What you will do:
Below are the entries; give again exactly the lines from the one mentioning "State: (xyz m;" through the one mentioning "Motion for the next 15", inclusive.

Source material below:

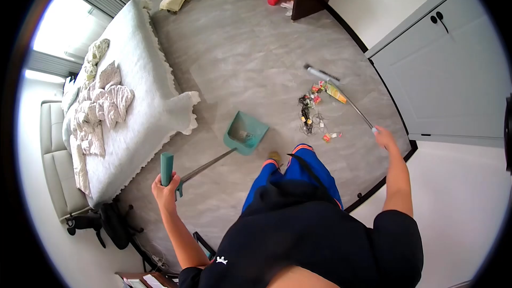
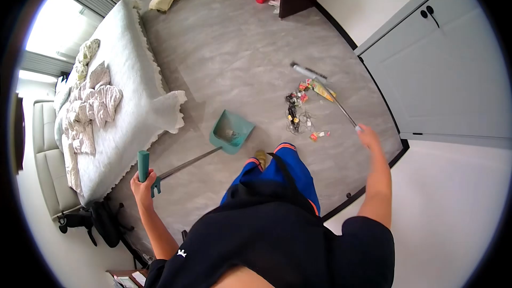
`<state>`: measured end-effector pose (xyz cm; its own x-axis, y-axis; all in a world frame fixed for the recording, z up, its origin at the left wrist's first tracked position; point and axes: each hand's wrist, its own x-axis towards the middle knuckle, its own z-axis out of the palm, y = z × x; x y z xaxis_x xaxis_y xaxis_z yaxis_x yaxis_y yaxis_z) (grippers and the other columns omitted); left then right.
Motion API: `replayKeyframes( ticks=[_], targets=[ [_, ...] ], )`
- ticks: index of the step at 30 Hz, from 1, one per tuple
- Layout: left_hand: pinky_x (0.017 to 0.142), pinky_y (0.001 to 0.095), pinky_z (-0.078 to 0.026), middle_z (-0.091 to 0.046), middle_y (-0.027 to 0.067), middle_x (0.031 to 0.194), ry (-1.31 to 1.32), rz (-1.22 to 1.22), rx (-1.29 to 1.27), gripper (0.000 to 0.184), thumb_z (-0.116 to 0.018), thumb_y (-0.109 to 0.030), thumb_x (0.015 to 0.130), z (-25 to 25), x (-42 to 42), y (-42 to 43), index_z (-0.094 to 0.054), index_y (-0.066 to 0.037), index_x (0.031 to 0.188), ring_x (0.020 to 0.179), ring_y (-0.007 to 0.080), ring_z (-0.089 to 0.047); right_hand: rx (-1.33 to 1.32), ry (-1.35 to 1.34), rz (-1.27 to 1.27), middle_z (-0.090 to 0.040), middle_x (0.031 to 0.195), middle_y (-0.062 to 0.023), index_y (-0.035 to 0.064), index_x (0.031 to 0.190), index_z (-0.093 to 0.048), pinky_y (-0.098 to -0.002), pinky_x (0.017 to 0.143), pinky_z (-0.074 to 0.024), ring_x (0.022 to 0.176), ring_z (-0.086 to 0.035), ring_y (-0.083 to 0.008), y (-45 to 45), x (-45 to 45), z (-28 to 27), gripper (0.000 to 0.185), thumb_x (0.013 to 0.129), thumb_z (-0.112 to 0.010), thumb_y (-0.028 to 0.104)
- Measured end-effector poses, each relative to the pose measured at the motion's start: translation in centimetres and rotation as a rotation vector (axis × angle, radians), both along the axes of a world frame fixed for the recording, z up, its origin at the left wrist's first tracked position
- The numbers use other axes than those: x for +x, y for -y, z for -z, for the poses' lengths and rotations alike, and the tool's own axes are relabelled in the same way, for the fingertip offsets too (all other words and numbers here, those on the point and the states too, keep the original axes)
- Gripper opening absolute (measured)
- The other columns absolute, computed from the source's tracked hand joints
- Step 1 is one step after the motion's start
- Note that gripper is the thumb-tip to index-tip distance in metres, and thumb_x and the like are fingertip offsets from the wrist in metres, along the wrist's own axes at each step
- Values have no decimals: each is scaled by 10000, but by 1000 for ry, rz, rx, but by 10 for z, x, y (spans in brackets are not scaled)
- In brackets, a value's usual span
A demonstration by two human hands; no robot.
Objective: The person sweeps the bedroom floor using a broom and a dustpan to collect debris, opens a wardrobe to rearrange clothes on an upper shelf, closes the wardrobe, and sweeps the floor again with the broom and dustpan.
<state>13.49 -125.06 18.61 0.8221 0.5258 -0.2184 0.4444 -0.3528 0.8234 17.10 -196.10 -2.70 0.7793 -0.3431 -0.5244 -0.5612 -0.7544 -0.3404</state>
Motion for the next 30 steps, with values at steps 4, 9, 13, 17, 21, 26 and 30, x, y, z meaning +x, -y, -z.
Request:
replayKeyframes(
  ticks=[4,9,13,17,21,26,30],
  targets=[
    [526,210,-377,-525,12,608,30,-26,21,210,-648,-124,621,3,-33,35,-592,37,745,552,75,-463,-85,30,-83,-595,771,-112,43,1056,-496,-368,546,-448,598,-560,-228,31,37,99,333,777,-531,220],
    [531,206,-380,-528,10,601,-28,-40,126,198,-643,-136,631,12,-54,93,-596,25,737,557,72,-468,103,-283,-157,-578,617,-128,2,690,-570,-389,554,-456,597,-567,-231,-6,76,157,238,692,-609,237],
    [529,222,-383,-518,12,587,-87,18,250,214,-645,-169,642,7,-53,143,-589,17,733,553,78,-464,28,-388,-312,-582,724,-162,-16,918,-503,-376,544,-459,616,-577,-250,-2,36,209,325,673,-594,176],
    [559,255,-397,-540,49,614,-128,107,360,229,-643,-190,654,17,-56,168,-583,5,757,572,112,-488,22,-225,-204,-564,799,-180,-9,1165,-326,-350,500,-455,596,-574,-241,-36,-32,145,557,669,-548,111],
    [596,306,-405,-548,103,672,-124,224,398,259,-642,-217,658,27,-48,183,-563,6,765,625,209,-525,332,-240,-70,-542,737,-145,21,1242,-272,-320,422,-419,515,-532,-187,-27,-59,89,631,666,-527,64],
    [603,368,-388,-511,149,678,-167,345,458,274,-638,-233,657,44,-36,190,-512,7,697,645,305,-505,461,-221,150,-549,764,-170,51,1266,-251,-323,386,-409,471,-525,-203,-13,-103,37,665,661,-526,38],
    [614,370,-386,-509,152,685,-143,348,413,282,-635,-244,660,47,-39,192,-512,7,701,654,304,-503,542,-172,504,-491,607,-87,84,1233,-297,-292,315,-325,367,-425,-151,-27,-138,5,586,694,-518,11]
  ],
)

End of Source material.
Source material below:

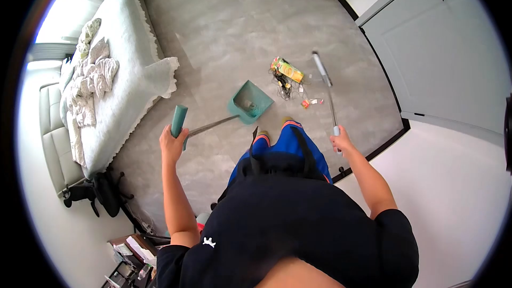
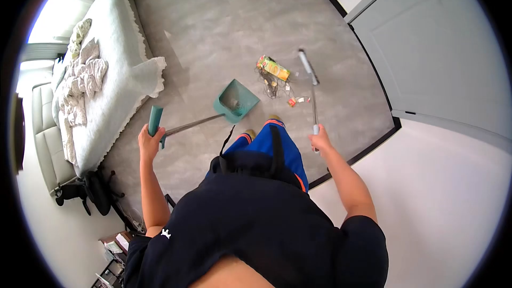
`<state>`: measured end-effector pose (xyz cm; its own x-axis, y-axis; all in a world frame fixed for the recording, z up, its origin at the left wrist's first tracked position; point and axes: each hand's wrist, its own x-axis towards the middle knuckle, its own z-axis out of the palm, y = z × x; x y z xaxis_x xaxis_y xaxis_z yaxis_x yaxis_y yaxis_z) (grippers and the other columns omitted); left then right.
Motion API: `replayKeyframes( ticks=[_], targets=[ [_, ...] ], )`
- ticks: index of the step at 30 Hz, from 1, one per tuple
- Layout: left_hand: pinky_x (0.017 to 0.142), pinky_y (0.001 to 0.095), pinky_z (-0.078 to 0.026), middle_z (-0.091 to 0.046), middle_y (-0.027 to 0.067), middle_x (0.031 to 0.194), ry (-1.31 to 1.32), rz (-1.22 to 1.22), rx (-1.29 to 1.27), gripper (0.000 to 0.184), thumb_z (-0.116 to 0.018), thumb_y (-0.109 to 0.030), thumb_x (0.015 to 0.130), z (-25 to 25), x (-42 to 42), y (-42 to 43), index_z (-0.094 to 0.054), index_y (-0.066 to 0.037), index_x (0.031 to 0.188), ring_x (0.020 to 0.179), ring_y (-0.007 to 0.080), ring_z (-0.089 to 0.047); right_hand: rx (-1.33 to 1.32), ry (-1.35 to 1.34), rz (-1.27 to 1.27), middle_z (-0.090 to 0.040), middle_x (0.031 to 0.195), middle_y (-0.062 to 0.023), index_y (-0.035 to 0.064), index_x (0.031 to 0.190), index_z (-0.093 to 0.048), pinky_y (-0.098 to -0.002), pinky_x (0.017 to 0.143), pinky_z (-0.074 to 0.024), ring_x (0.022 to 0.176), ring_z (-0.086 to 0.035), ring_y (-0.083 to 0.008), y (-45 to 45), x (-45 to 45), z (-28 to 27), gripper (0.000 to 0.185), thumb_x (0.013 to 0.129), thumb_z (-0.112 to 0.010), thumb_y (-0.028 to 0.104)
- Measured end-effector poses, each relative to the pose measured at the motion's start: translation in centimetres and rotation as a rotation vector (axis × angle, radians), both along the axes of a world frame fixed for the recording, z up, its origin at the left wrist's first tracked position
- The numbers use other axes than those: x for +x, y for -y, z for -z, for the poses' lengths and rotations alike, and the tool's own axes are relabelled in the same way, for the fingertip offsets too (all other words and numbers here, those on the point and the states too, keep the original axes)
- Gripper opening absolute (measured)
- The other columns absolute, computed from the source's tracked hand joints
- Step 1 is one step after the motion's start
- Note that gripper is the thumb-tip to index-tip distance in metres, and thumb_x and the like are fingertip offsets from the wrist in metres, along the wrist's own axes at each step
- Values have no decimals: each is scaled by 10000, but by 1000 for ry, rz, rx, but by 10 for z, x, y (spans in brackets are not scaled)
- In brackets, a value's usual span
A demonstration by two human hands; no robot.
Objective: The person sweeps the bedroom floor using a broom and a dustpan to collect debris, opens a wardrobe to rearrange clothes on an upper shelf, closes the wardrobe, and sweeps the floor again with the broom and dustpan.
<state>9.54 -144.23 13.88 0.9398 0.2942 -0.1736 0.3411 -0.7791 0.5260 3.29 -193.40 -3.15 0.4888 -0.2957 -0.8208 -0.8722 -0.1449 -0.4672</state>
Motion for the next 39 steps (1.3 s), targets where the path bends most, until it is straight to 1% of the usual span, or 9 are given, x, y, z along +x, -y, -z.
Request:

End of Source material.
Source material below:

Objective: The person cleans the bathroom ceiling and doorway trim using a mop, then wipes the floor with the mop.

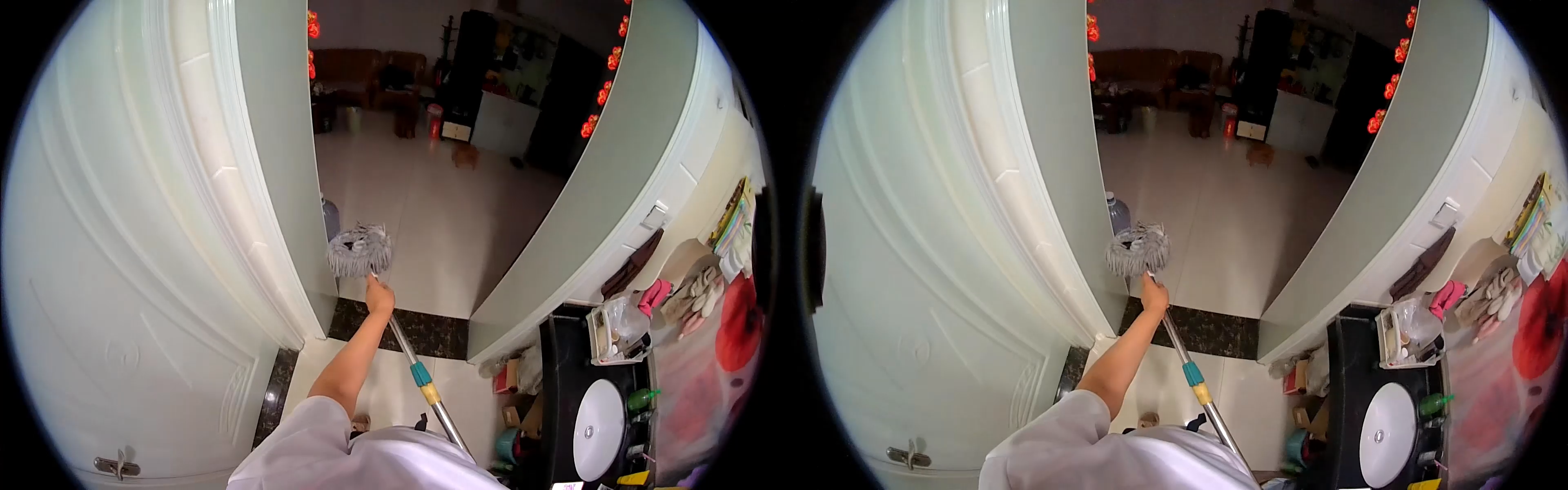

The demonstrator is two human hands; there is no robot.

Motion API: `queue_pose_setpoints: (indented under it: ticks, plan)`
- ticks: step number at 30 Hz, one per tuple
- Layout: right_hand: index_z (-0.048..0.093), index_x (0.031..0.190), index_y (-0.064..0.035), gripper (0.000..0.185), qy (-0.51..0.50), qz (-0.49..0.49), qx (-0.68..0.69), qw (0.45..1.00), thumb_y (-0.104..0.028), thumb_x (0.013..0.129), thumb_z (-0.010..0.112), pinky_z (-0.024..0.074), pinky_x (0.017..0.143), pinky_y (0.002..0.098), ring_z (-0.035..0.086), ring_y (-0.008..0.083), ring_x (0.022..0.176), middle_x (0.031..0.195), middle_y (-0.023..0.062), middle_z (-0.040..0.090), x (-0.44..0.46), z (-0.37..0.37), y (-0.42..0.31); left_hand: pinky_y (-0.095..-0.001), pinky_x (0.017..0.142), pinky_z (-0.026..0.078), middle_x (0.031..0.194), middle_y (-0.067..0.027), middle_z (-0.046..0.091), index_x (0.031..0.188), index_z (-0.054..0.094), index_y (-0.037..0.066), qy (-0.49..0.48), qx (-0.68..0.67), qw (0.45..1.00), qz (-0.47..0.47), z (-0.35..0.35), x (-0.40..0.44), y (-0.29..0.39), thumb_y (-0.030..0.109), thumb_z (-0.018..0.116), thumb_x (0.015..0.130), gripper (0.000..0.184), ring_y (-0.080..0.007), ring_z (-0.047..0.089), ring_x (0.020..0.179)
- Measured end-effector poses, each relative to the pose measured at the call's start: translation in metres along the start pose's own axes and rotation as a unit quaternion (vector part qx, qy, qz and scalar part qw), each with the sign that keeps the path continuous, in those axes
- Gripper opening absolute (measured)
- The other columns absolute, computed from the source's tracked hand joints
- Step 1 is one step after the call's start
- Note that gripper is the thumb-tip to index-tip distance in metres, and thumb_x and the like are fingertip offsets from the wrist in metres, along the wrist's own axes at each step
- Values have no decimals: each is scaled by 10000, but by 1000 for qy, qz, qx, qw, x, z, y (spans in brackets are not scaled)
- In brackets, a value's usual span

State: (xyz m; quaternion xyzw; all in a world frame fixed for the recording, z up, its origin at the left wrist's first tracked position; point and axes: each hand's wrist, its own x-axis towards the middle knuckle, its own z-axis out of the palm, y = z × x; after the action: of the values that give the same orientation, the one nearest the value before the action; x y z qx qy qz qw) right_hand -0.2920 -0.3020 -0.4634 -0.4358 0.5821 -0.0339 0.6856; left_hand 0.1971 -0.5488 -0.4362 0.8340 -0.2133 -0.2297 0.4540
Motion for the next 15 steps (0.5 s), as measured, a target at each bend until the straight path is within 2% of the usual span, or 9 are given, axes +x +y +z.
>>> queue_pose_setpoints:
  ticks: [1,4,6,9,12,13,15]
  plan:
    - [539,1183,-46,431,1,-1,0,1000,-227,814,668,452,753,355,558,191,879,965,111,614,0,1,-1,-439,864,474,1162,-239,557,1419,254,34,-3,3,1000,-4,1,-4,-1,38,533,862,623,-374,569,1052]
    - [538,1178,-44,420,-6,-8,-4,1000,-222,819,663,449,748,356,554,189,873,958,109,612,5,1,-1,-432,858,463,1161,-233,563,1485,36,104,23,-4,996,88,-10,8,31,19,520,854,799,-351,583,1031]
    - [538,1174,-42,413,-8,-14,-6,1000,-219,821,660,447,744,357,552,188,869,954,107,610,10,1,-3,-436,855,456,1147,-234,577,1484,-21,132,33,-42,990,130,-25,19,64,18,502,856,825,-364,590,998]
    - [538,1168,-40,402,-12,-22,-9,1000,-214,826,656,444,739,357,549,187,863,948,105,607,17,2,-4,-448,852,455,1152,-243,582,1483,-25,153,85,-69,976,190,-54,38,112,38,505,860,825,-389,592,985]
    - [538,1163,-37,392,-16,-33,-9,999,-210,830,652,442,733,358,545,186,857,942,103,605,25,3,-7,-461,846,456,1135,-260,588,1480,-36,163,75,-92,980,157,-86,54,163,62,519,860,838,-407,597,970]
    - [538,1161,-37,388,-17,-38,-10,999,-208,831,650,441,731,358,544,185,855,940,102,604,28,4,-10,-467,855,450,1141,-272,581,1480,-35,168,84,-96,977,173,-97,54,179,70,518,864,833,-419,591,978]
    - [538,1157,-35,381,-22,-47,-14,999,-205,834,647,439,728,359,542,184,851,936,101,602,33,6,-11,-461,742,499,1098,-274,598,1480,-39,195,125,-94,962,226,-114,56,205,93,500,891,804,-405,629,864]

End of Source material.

Result of the exercise:
State: (xyz m; quaternion xyzw; all in a world frame fixed for the recording, z up, its origin at the left wrist's first tracked position; point and axes: each hand's wrist, its own x-axis towards the middle knuckle, its own z-axis out of the palm, y = z × x; after the action: of the values that give the same orientation, the one nearest the value before the action; x y z qx qy qz qw) right_hand -0.2920 -0.3020 -0.4634 -0.4358 0.5821 -0.0339 0.6856; left_hand 0.1971 -0.5488 -0.4362 0.8340 -0.2133 -0.2297 0.4540
Motion for the next 15 steps (0.5 s), as measured, a target at each bend until the straight path is within 2% of the usual span, or 9 are given, axes +x +y +z.

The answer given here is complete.